*Exercise prompt*.
Please quote exactly the lines below from the line containing "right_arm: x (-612" to the line containing "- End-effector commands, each", both lines included, and nothing else.

Segment Start: Provided records

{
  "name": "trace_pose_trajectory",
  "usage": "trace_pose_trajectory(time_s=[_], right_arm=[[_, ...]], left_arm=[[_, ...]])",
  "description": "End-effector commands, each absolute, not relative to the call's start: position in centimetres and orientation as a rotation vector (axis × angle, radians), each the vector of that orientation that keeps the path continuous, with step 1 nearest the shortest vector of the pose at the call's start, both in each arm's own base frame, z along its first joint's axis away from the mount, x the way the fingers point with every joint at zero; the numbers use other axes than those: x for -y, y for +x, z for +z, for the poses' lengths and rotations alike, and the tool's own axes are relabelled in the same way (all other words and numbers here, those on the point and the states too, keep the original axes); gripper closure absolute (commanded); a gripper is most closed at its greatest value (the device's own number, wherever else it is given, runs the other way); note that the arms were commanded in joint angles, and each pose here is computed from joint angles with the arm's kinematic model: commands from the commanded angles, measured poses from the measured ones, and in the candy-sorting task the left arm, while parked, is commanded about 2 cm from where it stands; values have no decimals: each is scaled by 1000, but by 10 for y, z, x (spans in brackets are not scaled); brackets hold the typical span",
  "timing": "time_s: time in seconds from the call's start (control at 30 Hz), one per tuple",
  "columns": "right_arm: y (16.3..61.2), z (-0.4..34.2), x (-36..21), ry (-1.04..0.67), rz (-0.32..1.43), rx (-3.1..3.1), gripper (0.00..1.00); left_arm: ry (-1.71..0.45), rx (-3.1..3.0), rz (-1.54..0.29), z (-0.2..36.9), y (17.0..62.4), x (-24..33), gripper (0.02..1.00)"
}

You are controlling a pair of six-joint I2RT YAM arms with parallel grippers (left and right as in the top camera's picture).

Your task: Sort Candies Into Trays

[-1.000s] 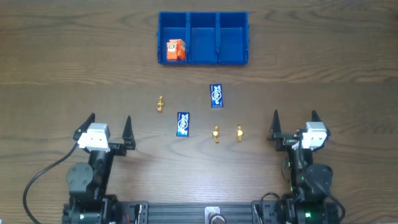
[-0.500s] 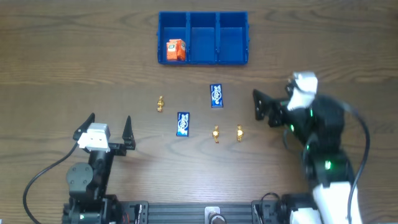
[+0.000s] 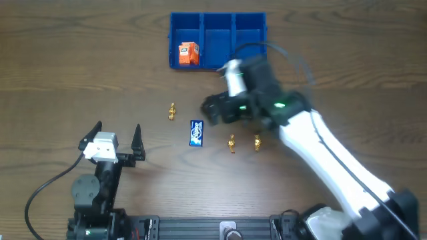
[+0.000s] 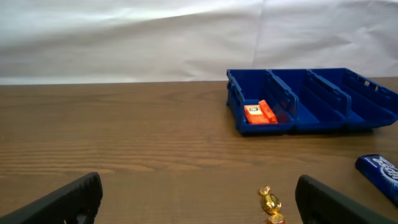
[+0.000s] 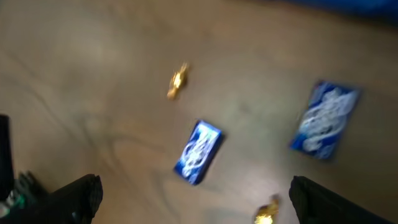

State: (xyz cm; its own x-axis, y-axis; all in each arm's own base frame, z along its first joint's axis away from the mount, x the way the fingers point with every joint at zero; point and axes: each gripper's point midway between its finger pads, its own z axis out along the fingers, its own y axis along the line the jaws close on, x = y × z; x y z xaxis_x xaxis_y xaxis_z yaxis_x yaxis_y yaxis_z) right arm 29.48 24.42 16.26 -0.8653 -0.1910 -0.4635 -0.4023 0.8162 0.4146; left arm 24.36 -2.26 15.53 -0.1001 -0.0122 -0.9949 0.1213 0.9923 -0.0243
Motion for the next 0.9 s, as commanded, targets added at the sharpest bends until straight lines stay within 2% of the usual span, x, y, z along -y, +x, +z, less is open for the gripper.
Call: trace_pose_trajectory(time_s=[0.03,0.3,0.57,0.87,0.9], right_arm=[[285,133,-272,-338,526,-2757,3],[261,72,-297,-254,262,-2915,3],[264,20,-300,-146,158,-2990,3],[278,-1,-305,-72,56,-3002,3],[278,-2,-305,-71,57,-3001,58]], left_arm=[[101,-1712,-125,140,243,25,20],[101,-1712,-125,140,243,25,20],[101,-1712,-125,140,243,25,20],[101,-1712,-125,140,243,25,20],[101,-1712,-125,140,243,25,20]])
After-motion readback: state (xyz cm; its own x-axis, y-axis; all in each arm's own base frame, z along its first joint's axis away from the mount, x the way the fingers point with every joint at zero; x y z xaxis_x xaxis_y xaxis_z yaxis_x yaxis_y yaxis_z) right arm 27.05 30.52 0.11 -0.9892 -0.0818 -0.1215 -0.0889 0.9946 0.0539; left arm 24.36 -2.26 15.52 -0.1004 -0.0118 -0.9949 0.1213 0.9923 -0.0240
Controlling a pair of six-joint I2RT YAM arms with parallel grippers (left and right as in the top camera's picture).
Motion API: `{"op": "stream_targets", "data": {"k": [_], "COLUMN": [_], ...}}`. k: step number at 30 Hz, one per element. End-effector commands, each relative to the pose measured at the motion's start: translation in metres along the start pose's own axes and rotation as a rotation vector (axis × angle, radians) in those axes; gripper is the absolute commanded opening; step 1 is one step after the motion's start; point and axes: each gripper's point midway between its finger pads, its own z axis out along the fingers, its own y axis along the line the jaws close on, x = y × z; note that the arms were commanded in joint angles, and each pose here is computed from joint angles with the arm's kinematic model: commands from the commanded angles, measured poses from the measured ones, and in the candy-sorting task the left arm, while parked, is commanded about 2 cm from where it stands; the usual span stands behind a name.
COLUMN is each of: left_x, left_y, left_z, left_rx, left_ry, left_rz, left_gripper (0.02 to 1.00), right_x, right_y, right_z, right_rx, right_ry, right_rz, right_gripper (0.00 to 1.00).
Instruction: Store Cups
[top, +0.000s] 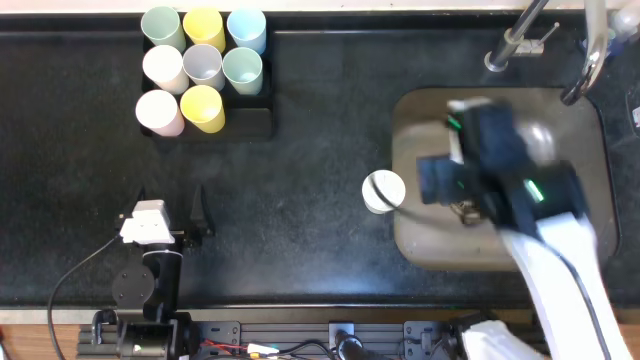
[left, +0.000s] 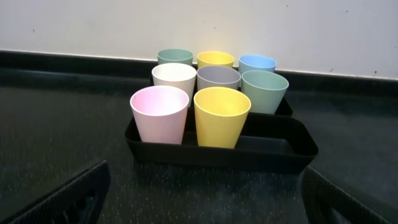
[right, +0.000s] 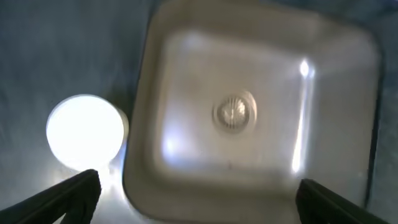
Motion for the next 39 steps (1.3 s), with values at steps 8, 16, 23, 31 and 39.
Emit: {"op": "stream_targets", "data": {"k": [8,16,23,31,39], "left_x": [0.000,0.000,0.000,0.000,0.000], "left_y": [-0.002,-0.002,-0.002,-0.002,-0.002], "left_z": [0.000,0.000,0.000,0.000,0.000], "left_rx": [0.011,0.011,0.011,0.011,0.011], "left_ry": [-0.005,-0.005,-0.005,-0.005,-0.005], "left_rz": [0.018,0.018,0.018,0.018,0.018], "left_gripper": [0.998,0.998,0.998,0.998,0.998], "right_x": [-0.016,-0.008,-0.003,0.000,0.000], "right_y": [0.061,0.083,0.073,0.071,0.088], "right_z": [0.085,0.109,0.126,0.138,0.137], "right_rx": [-0.189,-0.301,-0.230,-0.207,-0.298], "right_ry": [0.259,0.339,0.395,0.429,0.420], "right_rz": [-0.348,-0.377,-0.396,-0.408,-0.389], "right_gripper": [0.998,0.996,0.998,1.000,0.045]}}
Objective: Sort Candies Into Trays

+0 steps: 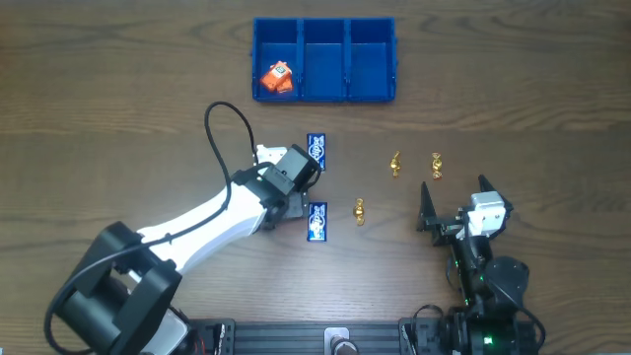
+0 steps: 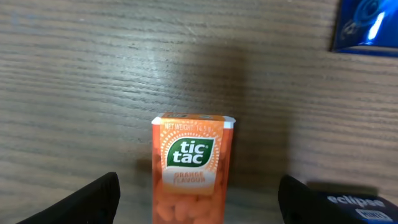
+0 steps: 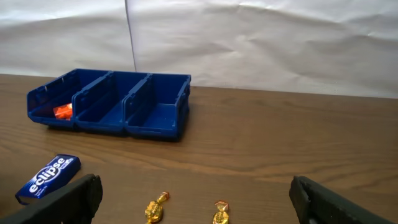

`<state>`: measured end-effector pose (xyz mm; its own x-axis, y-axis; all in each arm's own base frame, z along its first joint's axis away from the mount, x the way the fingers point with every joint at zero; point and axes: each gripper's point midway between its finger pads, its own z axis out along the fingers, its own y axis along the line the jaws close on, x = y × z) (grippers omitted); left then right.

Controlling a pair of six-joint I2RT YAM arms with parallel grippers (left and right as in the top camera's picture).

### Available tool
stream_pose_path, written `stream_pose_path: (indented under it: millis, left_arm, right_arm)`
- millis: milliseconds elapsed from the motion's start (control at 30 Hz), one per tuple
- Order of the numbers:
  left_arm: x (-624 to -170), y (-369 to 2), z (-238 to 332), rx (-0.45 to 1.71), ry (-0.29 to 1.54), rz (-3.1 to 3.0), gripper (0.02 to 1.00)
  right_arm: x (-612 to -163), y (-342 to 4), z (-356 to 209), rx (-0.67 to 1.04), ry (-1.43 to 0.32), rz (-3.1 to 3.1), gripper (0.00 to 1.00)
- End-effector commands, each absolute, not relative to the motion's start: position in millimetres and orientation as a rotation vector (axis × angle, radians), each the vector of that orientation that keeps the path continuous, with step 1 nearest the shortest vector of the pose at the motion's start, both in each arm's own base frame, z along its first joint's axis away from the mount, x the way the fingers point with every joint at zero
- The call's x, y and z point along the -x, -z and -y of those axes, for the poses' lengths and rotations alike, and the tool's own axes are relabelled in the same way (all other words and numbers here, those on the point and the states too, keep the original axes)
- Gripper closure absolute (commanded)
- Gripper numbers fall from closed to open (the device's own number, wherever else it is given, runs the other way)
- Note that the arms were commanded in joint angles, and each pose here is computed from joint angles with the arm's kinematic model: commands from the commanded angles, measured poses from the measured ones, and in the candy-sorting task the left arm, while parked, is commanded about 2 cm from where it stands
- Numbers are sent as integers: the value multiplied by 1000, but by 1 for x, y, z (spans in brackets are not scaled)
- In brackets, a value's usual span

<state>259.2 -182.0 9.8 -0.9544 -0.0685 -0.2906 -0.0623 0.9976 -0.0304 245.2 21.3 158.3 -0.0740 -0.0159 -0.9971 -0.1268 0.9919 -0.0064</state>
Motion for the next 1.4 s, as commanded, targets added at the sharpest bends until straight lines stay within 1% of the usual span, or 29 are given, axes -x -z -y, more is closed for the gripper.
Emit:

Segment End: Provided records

*Exercise solution*.
  right_arm: x (-612 to -163), y (-342 to 4), z (-356 to 209), rx (-0.67 to 1.04), ry (-1.43 to 0.32), rz (-3.1 to 3.1), gripper (0.00 to 1.00)
- End-effector commands, each absolute, not relative to the motion's start: position in millimetres and orientation as a rotation vector (axis × angle, radians), each the vector of that orientation that keeps the path continuous, with step 1 nearest the shortest vector of the pose at the motion's start, both in each arm's own base frame, z along its first joint's axis away from the mount, x the way the fingers point with every joint at zero

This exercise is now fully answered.